In an omnibus bill attached to the federal budget, the Conservative government changed the Telecommunications Act allowing foreign companies to buy all of a Canadian telecom provider if it has less than 10 per cent of the revenues of all telecommunications carriers.
 
 
Publicly-traded PTGI [NYSE: PTGI] owns and operates a global broadband network broadband, including fibre and data centers located in Canada.
 
Globility is a small competitive local exchange carrier (CLEC) which provides VoIP and PSTN services to businesses in Toronto, Hamilton, Oshawa, Ottawa, Calgary Vancouver and Montreal. Through a division called Mipps Inc., a fixed wireless provider,  it held spectrum that Primus Canada hoped to use to offer WiMAX-based wireless service to southern Ontario.  Ultimately Primus Canada gave up on that project as the wireless industry turned to LTE.
 
Mipps had hoped to buy wireless spectrum in the 2008 AWS auction, but withdrew from bidding.

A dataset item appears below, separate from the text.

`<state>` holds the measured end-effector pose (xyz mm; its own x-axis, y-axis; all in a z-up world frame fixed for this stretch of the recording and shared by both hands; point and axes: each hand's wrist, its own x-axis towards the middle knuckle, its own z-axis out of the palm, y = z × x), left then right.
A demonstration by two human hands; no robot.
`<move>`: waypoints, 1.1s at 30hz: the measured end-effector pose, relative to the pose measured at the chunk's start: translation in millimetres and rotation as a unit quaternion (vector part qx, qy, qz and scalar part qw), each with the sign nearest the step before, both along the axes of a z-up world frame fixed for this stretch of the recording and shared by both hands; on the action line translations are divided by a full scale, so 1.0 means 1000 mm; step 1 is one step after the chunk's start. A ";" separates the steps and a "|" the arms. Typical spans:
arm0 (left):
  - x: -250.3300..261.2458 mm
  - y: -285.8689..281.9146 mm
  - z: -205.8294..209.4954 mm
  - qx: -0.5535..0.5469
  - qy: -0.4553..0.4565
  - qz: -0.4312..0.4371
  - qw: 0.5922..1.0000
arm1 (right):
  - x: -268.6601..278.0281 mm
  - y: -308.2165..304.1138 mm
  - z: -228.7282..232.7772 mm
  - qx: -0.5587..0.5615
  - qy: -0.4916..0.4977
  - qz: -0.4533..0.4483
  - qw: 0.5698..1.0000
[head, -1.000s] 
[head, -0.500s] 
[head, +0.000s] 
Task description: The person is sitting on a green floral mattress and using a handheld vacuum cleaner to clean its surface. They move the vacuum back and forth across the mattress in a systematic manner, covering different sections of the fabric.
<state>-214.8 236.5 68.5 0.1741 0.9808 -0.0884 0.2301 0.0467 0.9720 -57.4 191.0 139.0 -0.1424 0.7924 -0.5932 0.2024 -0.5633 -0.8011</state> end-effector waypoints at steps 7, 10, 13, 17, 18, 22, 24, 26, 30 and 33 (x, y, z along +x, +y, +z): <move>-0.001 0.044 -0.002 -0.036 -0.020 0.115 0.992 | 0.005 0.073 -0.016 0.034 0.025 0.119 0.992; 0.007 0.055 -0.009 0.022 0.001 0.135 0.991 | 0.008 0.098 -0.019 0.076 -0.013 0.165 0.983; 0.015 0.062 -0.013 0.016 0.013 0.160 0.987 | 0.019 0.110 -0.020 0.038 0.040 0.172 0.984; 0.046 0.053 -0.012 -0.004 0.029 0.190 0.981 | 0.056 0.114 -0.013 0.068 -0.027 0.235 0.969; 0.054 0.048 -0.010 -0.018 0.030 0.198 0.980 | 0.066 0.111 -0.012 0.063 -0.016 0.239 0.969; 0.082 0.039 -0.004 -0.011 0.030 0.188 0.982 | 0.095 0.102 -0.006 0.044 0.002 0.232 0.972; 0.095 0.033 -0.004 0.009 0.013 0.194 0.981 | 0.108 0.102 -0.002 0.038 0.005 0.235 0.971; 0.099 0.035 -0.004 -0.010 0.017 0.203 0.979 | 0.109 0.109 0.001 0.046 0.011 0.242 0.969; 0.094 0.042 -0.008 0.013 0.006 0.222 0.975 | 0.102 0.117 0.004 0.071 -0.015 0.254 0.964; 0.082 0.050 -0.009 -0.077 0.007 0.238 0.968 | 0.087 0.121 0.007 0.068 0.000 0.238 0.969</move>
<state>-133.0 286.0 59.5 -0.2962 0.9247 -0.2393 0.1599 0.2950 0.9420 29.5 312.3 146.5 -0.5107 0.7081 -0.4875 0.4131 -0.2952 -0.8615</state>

Last year Mipps sold the licenced spectrum it owned to an undisclosed Canadian company for $15 million, Day said.
 
Primus Canada is one of the country’s biggest independent Internet and co-location providers. In March began offering high speed Ethernet service over copper lines for small and medium businesses in three Eastern Canadian cities
 
In an email telecommunications consultant Iain Grant of the SeaBoard group said the move is interesting in that it means Primus Canada is expanding. “They have been quiet for too long,” he wrote.
 
 
Last week Primus Canada opened a new 30,000 sq. ft. data centre in the Toronto area, its eighth in the country. The centre meets the Uptime Institute’s Tier III certification for design and construction. Primus says that means the centre will never be shut down for maintenance or to replace any element of the capacity or distribution. Other data centres are located in Vancouver, Edmonton London, Ont. and Ottawa.